Posted at 9:22 AM, Mar 03, 2012
and last updated 2012-03-03 09:23:36-05
By the CNN Wire Staff

(CNN) – Syria endured more bloodshed and misery Saturday as regime shelling persisted in Homs and a car bomb exploded in Daraa, where the anti-government uprising was born last year.

“Where is the free world?” said opposition activist Sami Ibrahim, describing a dire humanitarian crisis in the city of Homs and crying for international help. “The situation is very bad.”

Dima Moussa, spokeswoman for the opposition Revolutionary Council of Homs, called the government’s relentless push to pacify Homs a “suffocating siege.”

She said there was shelling in the neighborhoods of Bab Tadmur and Jib al-Jandali, and mortars were targeting Ashira.

Food is hard to get and electricity is cut off, she said. There’s no water in most areas and civilians are using melted snow and rain water for drinking. Snipers are blanketing the city and corridors in and out “are nearly closed off completely.”

“The medical situation continues to deteriorate and is catastrophic, and all kinds of medicine have run out from field hospitals,” Moussa said.

The Syrian government has been using all of its might to shut down anti-government protests for nearly a year. It has directed its firepower lately on Homs, where many neighborhoods are bastions of the tenacious opposition.

Much of the recent attention has focused on Baba Amr, a neighborhood of five square miles (eight square kilometers) that endured nearly a month of shelling before rebel forces announced a “tactical retreat” on Thursday.

The International Committee of the Red Cross has been trying to enter the devastated neighborhood for days.

On Thursday, Syrian authorities granted teams from the Red Cross and Syrian Arab Red Crescent Society permission to enter; but on Friday, the ambulances and aid workers carrying food and medical supplies were turned away.

The state-run Syrian Arab News Agency reported Saturday that authorities “restored security and safety” to Baba Amr after ousting “armed terrorist groups who ran amok in it and committed murder and vandalism, turning the locals’ life into a living hell.”

State TV quoted a resident saying “terrorists” used rocket-propelled grenades and mortars and many of them were foreigners.

“There were Saudis, Qataris, Emiratis, Libyans and others. There were all kinds of nationalities, they didn’t have mustaches, just long beards. They were masked. They blocked the streets, stopped us at checkpoints. It was true terror by all means. They had snipers allover. They destroyed the houses. The terrorists forced us to go out and joined their demos or they told us we will be shot if we don’t,” he said.

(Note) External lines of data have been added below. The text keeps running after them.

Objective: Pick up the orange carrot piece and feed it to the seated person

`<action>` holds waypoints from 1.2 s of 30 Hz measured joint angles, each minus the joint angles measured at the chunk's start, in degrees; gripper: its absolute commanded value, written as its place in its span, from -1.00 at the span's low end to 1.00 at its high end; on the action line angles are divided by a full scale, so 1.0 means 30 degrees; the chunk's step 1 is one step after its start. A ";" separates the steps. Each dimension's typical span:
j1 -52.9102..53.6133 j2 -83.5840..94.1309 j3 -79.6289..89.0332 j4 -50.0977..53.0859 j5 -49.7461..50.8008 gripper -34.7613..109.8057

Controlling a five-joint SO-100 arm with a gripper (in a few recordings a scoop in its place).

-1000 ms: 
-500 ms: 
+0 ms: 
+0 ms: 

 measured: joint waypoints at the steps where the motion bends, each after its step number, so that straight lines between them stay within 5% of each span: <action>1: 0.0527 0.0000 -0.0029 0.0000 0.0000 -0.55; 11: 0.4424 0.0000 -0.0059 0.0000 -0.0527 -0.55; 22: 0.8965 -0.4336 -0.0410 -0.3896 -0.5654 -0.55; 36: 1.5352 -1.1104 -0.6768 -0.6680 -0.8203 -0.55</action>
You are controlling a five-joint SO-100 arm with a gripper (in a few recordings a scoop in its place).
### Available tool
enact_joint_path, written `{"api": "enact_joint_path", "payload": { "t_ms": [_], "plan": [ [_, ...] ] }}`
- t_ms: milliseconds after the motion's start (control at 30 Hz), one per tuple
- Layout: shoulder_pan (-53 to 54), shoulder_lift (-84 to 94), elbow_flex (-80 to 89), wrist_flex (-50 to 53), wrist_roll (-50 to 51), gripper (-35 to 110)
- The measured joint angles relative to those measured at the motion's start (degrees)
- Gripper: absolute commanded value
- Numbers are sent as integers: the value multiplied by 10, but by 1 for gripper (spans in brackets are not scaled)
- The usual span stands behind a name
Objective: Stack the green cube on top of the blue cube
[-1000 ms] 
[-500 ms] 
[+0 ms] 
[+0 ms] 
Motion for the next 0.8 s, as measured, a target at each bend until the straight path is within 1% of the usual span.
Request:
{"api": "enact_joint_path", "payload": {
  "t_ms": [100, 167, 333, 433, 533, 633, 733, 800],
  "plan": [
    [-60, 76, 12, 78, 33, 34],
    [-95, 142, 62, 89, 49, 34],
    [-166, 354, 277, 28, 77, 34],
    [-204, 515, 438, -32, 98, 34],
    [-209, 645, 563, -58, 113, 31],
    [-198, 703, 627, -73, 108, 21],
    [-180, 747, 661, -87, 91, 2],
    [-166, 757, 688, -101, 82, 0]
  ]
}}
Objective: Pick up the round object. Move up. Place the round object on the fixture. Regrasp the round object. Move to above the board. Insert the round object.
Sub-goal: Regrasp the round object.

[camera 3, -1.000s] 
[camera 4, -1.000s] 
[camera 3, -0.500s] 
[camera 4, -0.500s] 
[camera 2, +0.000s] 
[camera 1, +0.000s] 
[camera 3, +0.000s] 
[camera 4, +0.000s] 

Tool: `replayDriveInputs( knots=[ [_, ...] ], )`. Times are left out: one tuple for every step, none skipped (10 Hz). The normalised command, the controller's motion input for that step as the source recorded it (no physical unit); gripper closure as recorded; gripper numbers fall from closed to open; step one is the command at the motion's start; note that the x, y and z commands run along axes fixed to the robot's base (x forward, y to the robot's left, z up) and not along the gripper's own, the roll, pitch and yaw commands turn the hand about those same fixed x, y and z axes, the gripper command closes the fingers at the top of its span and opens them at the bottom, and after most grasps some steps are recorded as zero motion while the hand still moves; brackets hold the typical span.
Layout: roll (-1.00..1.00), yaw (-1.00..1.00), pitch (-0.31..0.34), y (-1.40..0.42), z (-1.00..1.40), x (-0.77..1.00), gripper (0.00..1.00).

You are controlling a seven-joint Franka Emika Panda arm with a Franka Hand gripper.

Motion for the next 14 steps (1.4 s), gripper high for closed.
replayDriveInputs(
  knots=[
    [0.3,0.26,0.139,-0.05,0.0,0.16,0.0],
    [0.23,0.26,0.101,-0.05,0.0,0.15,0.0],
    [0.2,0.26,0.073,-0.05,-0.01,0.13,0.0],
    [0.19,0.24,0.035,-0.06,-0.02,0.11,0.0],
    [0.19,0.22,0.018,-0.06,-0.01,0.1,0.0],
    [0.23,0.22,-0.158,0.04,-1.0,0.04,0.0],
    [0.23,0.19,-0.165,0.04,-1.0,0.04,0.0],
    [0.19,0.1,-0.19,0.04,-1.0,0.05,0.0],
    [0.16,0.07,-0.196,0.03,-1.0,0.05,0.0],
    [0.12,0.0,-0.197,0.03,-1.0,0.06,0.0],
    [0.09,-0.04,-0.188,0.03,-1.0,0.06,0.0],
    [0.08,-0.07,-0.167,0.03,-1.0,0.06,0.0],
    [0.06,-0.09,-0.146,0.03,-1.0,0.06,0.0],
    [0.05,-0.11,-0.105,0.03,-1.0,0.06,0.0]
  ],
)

But activists and independent observers reported callous government actions.

British journalist Paul Conroy, who was wounded in his stomach and leg and then smuggled to Lebanon in a six-day journey from Baba Amr, called the government siege “a medieval siege and slaughter.”

“I would say quite categorically that’s the most ferocious, vicious, and unnecessary that I’ve seen,” he said. “And there are actually no military targets within Baba Amr. All of the intense shelling is directed at the civilian population.”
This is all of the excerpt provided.